>>
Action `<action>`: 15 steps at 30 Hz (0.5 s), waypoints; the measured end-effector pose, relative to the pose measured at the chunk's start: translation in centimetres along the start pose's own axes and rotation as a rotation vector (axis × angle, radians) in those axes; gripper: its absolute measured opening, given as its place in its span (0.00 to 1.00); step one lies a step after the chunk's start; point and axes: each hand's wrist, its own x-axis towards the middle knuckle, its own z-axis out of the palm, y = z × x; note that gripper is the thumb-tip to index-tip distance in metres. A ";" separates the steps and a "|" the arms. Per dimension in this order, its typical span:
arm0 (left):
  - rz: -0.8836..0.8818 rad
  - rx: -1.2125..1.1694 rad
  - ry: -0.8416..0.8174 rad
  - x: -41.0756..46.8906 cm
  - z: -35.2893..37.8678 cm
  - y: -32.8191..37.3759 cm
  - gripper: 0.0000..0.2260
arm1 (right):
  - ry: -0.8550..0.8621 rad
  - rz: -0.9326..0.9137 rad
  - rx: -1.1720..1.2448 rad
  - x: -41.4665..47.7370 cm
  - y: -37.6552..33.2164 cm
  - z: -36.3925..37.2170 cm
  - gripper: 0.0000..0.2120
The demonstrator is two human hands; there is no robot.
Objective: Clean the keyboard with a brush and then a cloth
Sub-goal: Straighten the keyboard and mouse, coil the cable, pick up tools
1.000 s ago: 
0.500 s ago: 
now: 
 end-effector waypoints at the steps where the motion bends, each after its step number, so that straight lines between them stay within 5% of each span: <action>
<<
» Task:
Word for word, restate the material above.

» Your response:
Action `<action>`: 15 steps at 30 Hz (0.5 s), waypoints; the measured end-effector pose, relative to the pose measured at the chunk's start: translation in centimetres along the start pose's own axes and rotation as a rotation vector (axis × angle, radians) in those axes; gripper: its absolute measured opening, given as its place in its span (0.00 to 1.00); step one lies a step after the chunk's start; point and axes: each hand's wrist, its own x-axis towards the middle knuckle, its own z-axis out of the palm, y = z × x; note that gripper is the thumb-tip to index-tip distance in metres. A ";" separates the steps and a "|" the arms. Per dimension in this order, its typical span:
arm0 (left):
  - rz: -0.8836..0.8818 rad
  - rx: -1.2125..1.1694 rad
  - ry: -0.8416..0.8174 rad
  - x: -41.0756..46.8906 cm
  - z: -35.2893..37.8678 cm
  - y: -32.8191..37.3759 cm
  - gripper: 0.0000..0.2260
arm1 (right):
  - ry: -0.8550..0.8621 rad
  - rz: -0.9326..0.9137 rad
  - rx: -1.1720..1.2448 rad
  - x: -41.4665..47.7370 cm
  - y: -37.6552..33.2164 cm
  - z: -36.3925..37.2170 cm
  - gripper: 0.0000..0.2120
The demonstrator is two human hands; there is no robot.
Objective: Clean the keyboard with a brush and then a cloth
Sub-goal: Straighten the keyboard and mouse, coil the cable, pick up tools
1.000 s ago: 
0.500 s ago: 
now: 
 end-effector waypoints at the steps where the motion bends, each after its step number, so that straight lines between them stay within 5% of each span: <action>

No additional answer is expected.